# Before & Now Pictures



## SaylorKennedy (Aug 11, 2009)

As many of you know, some bettas seem to go through a big transformation from when you buy them to when they actually live with you for some time. So if you can, post pictures of your bettas when you first got them and now. For some of you who have many, not naming names ChristinaRoss, you can post a few or your favorite one or all of them if you want. 
Here's mine

Rowan

















Byron

















Chance


----------



## AlexXx (Aug 23, 2009)

your chance is amazing!


----------



## Elaina (Oct 30, 2009)

My guys look pretty much the same since I've had them


----------



## k stiles (Aug 29, 2009)

yeah, I had that with Lync, too bad I forgot to take a before pic akiro too, but I have a before pic of him I'll take some now!


----------



## MidnightAngel (Oct 29, 2009)

Mine have changed a little, but nothing like yours! I think you feed them that color enhancing food


----------



## doggyhog (Apr 30, 2009)

My sickly little Wolfie with Velvet and Fin rot. 









Him NOW!!!


----------



## Puremuttz (Nov 6, 2009)

doggyhog,

I love the random dots of red on Wolfie!


----------



## doggyhog (Apr 30, 2009)

Thank you! I have to keep him locked up, because I know there are many people on this forum who would steal him! LOL


----------



## Elaina (Oct 30, 2009)

Wow, Wolfie looks great now!


----------



## doggyhog (Apr 30, 2009)

Ok here is Pax and Sammy too.

Pax when I got him. I knew that no one would get him if I didn't! People go for the bright red and blue ones! He was one of the last ones left. 

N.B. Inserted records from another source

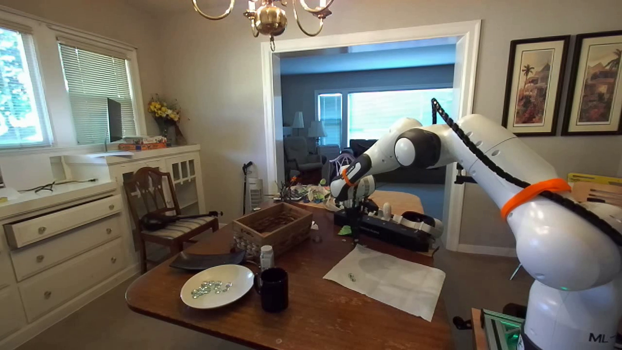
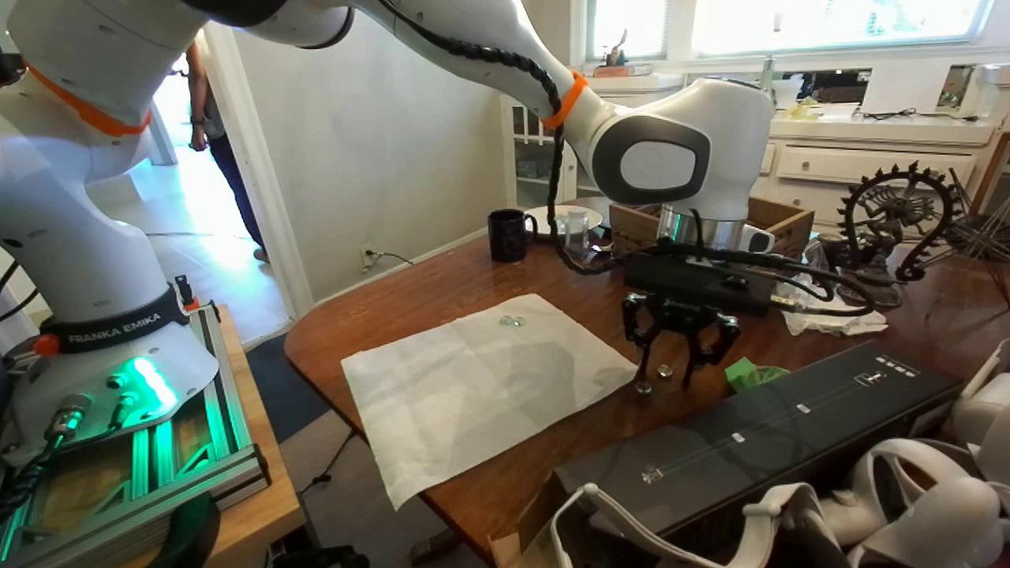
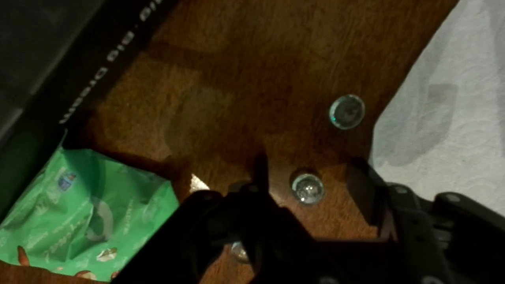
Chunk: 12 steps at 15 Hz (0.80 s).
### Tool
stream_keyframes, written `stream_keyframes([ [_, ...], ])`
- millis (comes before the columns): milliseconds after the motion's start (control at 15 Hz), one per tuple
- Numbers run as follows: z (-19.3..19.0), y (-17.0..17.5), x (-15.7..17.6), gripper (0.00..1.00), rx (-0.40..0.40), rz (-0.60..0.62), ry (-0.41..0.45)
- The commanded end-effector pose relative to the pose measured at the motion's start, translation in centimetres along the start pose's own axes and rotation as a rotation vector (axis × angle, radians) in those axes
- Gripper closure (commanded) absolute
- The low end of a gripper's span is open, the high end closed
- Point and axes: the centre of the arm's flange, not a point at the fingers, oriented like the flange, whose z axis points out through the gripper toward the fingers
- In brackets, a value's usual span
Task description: Put the fork inside the basket then put the blocks inside the cup
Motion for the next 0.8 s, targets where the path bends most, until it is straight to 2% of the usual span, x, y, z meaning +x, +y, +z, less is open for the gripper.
stream_keyframes([
  [0, 0.5, 0.7, 1.1, 0.34, 0.01, 0.006, -0.011],
  [133, 0.5, 0.9, 1.4, 0.51, 0.008, 0.004, -0.012],
  [200, 0.4, 1.0, 1.5, 0.69, 0.004, 0.003, -0.012],
  [467, 0.2, 1.2, 1.9, 1.0, -0.008, -0.001, -0.012],
  [600, -0.2, 0.9, 2.1, 0.95, -0.006, -0.018, -0.014],
  [733, -1.6, -0.7, 2.7, 0.95, -0.064, -0.082, -0.034],
])
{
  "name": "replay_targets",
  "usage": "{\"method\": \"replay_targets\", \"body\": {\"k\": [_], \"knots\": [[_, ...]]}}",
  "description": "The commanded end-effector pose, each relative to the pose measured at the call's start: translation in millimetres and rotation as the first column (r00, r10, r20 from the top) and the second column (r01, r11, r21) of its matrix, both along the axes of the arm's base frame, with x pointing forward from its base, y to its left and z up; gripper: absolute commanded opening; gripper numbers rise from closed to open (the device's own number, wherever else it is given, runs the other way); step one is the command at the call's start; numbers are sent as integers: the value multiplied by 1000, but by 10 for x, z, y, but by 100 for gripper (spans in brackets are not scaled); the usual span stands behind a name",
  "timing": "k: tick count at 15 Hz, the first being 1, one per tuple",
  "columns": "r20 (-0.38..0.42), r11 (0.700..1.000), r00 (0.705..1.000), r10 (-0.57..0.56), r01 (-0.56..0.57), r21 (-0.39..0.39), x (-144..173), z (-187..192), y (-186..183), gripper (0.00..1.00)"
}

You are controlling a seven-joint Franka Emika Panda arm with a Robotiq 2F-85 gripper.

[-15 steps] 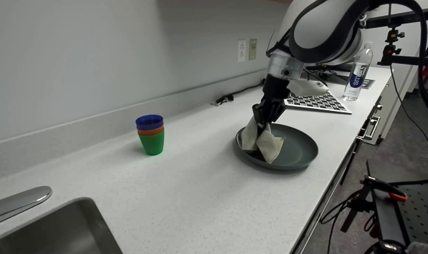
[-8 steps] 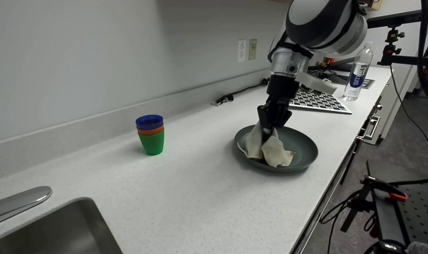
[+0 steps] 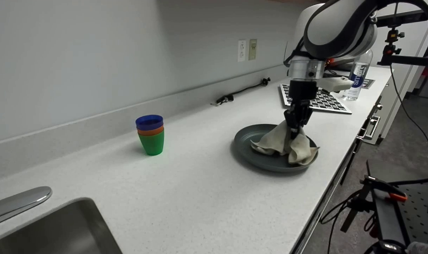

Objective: Use the towel to wipe the plate

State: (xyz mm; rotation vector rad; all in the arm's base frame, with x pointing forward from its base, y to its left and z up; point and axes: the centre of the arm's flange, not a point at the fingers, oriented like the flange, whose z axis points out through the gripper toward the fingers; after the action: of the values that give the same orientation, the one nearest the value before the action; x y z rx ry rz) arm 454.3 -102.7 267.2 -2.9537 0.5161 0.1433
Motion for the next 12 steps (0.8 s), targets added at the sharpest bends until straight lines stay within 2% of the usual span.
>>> {"method": "replay_targets", "body": {"k": [1, 4, 7, 9, 12], "knots": [[33, 989, 998, 52, -47, -142, 54, 57, -175, 2], [94, 969, 991, 93, -68, -239, 213, 59, -212, 2], [162, 957, 982, 98, -49, -284, 372, 35, -155, 2], [202, 961, 977, 76, -17, -278, 478, 20, -74, 2], [224, 974, 974, 31, 21, -224, 591, 22, 82, 2]]}}
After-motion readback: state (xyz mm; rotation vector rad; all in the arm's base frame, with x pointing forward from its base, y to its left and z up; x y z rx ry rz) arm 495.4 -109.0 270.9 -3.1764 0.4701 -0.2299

A few months after me having him. 









Sammy when I got him. 









Look how he's changed!!


----------



## dramaqueen (Jul 7, 2008)

Beautiful fishies!!!


----------



## SaylorKennedy (Aug 11, 2009)

MidnightAngel said:


> Mine have changed a little, but nothing like yours! I think you feed them that color enhancing food


 Hikari Bio-Gold  and sometimes wardley betta pellets.


----------



## SaylorKennedy (Aug 11, 2009)

Doggyhog, yours are beautiful! Especially Wolfie! I like Sammy too!


----------



## MidnightAngel (Oct 29, 2009)

Wow! Sammy looks like my Peaches, except the purple color of the body is darker on mine. Pax is beautiful too!


----------



## Jupiter (Aug 30, 2009)

Out of all my bettas, Bambi and her sister Lolita had the biggest improvements...

This was them when I got them:










This was one of my last shots of Lolita and Bambi together, before Lolita died:










And this is my latest of Bambi alone:


----------



## Puremuttz (Nov 6, 2009)

Wow, Sammy doesn't even look like the same fish!

Pax may not be bright n' colorful, but he still looks quite handsome. Does he have red dots on his tail fin? Awesome.

I only got Jasper 3-4 days ago, so there hasn't been a change.

Saylor : I am feeding Hikari Gold also, and I hope Jasper just gets more handsome on it. 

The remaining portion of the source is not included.